*** Opening Record extracts ***

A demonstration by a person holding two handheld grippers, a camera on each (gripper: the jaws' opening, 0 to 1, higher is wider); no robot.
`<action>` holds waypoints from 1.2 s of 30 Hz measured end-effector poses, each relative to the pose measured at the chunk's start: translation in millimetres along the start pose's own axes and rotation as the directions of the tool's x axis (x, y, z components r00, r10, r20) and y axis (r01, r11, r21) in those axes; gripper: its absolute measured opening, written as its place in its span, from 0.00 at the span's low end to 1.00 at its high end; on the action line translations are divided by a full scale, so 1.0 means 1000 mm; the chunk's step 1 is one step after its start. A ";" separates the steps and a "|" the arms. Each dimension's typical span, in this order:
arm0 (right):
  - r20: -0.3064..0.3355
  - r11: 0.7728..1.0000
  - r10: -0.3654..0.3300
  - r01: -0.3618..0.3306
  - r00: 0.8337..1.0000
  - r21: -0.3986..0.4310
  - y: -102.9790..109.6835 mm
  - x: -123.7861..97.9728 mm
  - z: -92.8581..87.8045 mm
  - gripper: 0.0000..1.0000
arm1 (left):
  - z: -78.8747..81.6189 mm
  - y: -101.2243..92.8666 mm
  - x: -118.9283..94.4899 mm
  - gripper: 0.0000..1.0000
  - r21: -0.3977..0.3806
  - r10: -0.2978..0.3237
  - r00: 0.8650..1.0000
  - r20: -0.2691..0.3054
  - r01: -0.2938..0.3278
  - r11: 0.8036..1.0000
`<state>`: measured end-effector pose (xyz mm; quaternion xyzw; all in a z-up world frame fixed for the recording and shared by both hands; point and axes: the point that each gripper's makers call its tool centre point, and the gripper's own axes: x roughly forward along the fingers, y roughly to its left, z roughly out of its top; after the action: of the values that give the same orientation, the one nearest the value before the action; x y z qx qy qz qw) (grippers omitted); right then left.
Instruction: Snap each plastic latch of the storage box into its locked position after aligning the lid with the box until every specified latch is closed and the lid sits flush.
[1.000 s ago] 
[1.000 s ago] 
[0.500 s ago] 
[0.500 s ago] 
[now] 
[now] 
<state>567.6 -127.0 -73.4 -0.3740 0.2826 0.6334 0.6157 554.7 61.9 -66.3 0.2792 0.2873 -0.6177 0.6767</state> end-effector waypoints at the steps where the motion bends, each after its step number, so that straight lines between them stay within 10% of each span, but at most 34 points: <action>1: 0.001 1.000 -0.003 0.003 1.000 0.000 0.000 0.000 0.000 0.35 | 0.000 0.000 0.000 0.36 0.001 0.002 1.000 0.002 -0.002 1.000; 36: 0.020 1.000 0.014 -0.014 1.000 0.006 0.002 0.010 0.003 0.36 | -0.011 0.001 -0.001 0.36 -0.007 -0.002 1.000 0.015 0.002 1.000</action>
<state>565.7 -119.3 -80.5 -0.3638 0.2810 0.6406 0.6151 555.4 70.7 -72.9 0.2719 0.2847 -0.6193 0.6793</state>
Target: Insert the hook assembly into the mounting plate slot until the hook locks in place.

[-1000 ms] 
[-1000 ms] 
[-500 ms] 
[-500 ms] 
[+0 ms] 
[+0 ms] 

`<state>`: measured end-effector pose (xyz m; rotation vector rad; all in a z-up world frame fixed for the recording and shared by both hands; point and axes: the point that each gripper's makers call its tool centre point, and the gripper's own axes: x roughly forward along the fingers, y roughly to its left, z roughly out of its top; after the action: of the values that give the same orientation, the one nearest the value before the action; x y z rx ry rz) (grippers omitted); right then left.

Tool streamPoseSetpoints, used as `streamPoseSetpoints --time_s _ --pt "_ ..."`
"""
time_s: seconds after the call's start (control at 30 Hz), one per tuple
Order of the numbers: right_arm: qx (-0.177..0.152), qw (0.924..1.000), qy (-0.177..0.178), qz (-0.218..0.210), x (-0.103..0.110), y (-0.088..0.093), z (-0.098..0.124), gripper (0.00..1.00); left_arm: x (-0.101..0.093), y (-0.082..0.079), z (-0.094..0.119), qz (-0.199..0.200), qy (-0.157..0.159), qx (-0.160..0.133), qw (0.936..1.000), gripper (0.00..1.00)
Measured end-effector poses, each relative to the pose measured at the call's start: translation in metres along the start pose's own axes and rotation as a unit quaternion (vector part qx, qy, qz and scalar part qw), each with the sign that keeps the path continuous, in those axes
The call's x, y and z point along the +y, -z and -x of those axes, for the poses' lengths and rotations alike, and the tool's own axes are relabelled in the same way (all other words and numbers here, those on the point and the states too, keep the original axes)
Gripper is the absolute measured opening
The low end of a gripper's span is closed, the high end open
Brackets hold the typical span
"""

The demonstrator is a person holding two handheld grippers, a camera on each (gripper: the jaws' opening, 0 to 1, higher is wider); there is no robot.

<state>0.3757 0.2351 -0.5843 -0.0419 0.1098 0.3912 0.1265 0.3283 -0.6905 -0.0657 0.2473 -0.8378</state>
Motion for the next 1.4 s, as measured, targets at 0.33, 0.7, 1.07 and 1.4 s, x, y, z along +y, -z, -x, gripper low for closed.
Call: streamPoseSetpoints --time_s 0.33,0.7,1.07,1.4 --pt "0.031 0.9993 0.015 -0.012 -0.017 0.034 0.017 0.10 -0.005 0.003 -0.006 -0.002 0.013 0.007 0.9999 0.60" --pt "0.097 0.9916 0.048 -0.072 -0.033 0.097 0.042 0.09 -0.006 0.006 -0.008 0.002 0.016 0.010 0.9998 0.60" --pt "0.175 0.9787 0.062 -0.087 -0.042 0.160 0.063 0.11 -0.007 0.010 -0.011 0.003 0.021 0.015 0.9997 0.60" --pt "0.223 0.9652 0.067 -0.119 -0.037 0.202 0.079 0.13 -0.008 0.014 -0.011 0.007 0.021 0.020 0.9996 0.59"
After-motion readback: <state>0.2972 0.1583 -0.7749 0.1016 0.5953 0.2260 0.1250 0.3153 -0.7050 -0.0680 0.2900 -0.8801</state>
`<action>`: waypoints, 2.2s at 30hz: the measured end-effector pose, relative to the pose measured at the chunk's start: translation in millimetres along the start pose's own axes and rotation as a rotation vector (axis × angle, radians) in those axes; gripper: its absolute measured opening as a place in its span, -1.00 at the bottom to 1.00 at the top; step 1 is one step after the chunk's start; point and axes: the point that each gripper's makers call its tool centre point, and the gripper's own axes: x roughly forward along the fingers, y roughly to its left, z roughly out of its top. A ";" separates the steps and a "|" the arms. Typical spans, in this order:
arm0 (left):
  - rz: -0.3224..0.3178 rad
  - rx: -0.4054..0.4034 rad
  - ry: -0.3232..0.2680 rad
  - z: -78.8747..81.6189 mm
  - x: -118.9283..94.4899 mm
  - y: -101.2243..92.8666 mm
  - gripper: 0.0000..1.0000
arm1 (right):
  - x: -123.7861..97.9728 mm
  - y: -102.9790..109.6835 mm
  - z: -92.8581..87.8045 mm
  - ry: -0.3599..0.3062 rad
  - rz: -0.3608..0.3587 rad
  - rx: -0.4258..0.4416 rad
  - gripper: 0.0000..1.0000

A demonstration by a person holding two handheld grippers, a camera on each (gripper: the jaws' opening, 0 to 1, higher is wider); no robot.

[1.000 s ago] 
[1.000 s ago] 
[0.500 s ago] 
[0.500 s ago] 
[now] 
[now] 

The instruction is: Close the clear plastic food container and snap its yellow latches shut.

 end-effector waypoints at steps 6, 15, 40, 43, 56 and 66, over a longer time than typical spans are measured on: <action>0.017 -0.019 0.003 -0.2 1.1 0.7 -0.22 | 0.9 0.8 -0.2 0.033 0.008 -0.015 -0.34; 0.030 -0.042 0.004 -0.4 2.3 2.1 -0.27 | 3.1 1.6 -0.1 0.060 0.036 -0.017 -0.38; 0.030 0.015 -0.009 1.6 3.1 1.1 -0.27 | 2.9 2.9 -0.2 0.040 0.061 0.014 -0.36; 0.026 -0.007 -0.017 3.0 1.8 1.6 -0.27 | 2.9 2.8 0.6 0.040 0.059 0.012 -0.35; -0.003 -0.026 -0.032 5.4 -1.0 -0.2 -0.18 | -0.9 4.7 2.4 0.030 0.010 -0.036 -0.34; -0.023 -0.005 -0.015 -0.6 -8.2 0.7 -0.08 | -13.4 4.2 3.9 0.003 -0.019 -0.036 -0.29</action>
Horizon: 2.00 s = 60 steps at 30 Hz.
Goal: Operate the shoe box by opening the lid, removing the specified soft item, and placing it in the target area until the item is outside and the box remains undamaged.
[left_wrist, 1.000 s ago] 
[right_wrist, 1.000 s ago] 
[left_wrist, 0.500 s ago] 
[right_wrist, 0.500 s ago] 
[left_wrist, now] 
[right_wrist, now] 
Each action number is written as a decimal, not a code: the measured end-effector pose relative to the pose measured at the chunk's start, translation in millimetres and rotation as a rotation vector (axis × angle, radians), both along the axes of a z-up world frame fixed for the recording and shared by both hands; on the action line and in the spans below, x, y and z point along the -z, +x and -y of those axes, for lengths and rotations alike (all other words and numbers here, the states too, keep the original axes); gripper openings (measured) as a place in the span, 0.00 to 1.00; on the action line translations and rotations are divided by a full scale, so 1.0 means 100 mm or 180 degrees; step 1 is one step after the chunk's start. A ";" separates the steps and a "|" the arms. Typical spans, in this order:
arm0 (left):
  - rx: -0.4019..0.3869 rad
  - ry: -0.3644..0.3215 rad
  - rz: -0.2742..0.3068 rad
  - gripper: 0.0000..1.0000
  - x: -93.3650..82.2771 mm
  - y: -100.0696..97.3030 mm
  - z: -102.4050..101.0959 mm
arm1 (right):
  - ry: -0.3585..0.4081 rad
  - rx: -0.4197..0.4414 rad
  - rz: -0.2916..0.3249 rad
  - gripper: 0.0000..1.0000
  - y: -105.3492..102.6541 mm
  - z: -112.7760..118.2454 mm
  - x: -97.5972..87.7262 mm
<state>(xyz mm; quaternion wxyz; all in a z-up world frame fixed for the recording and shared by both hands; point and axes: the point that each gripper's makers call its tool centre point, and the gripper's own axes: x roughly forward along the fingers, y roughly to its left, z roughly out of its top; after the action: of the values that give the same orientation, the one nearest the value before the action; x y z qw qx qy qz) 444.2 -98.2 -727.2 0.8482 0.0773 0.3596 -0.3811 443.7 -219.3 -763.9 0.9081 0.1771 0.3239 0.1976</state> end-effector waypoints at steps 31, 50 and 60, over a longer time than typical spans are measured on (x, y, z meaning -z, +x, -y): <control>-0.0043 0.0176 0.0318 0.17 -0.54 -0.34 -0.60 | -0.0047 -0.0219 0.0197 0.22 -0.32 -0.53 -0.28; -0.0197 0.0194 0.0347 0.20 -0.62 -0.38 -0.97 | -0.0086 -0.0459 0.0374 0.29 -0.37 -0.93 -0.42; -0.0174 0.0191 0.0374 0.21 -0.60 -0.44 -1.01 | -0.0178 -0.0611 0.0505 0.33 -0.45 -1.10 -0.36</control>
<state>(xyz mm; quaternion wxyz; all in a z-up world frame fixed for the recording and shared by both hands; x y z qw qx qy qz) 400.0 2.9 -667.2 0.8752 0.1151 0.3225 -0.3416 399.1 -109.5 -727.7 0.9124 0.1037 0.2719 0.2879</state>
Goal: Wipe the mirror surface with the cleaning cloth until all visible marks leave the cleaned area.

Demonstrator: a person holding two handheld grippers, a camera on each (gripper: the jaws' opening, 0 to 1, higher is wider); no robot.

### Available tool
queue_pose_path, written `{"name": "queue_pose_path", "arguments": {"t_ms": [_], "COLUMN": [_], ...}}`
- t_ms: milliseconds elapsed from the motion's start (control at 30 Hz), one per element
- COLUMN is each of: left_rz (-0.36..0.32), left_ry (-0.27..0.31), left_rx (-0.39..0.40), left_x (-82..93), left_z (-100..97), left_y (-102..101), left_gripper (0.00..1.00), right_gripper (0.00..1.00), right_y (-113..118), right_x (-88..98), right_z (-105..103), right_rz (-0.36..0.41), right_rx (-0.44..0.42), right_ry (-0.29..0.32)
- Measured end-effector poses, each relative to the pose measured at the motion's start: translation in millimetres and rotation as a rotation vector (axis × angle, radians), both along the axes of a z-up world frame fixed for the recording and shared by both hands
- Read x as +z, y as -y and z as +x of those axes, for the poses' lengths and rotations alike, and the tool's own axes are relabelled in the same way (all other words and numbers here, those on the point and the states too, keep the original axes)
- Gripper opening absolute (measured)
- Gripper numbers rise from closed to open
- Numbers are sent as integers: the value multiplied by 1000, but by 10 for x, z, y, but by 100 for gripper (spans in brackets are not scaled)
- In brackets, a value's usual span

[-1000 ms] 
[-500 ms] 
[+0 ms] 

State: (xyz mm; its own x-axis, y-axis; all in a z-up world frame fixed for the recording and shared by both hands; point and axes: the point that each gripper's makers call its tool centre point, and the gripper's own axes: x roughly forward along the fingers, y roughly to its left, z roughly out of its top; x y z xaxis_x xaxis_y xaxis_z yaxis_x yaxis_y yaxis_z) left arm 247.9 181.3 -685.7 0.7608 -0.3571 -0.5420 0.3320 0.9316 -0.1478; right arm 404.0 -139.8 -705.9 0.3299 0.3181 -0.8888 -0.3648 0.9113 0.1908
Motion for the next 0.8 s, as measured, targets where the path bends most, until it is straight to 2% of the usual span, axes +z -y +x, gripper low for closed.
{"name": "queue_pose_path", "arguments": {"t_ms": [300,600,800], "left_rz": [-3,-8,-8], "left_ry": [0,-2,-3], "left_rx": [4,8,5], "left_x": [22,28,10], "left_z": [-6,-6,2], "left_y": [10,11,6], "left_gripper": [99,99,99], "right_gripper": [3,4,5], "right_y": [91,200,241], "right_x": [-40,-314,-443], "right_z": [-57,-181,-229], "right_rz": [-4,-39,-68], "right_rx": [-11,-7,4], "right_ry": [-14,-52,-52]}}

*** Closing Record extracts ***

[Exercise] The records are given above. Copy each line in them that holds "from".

[Response]
`<action>` holds waypoints from 1.2 s of 30 Hz measured end-effector poses, each relative to the pose measured at the chunk's start: translation in millimetres along the start pose's own axes and rotation as the directions of the tool's x axis (x, y, z components r00, r10, r20) and y axis (r01, r11, r21) in those axes; gripper: its absolute measured opening, written as its place in its span, from 0.00 at the span's low end to 1.00 at its high end; on the action line translations are divided by a full scale, so 1.0 means 1000 mm; the chunk's step 1 is one step after its start. A ";" separates the steps and a "|" the arms. Each dimension's typical span, in this order:
- t_ms: milliseconds elapsed from the motion's start (control at 30 Hz), one per element
- Gripper numbers rise from closed to open

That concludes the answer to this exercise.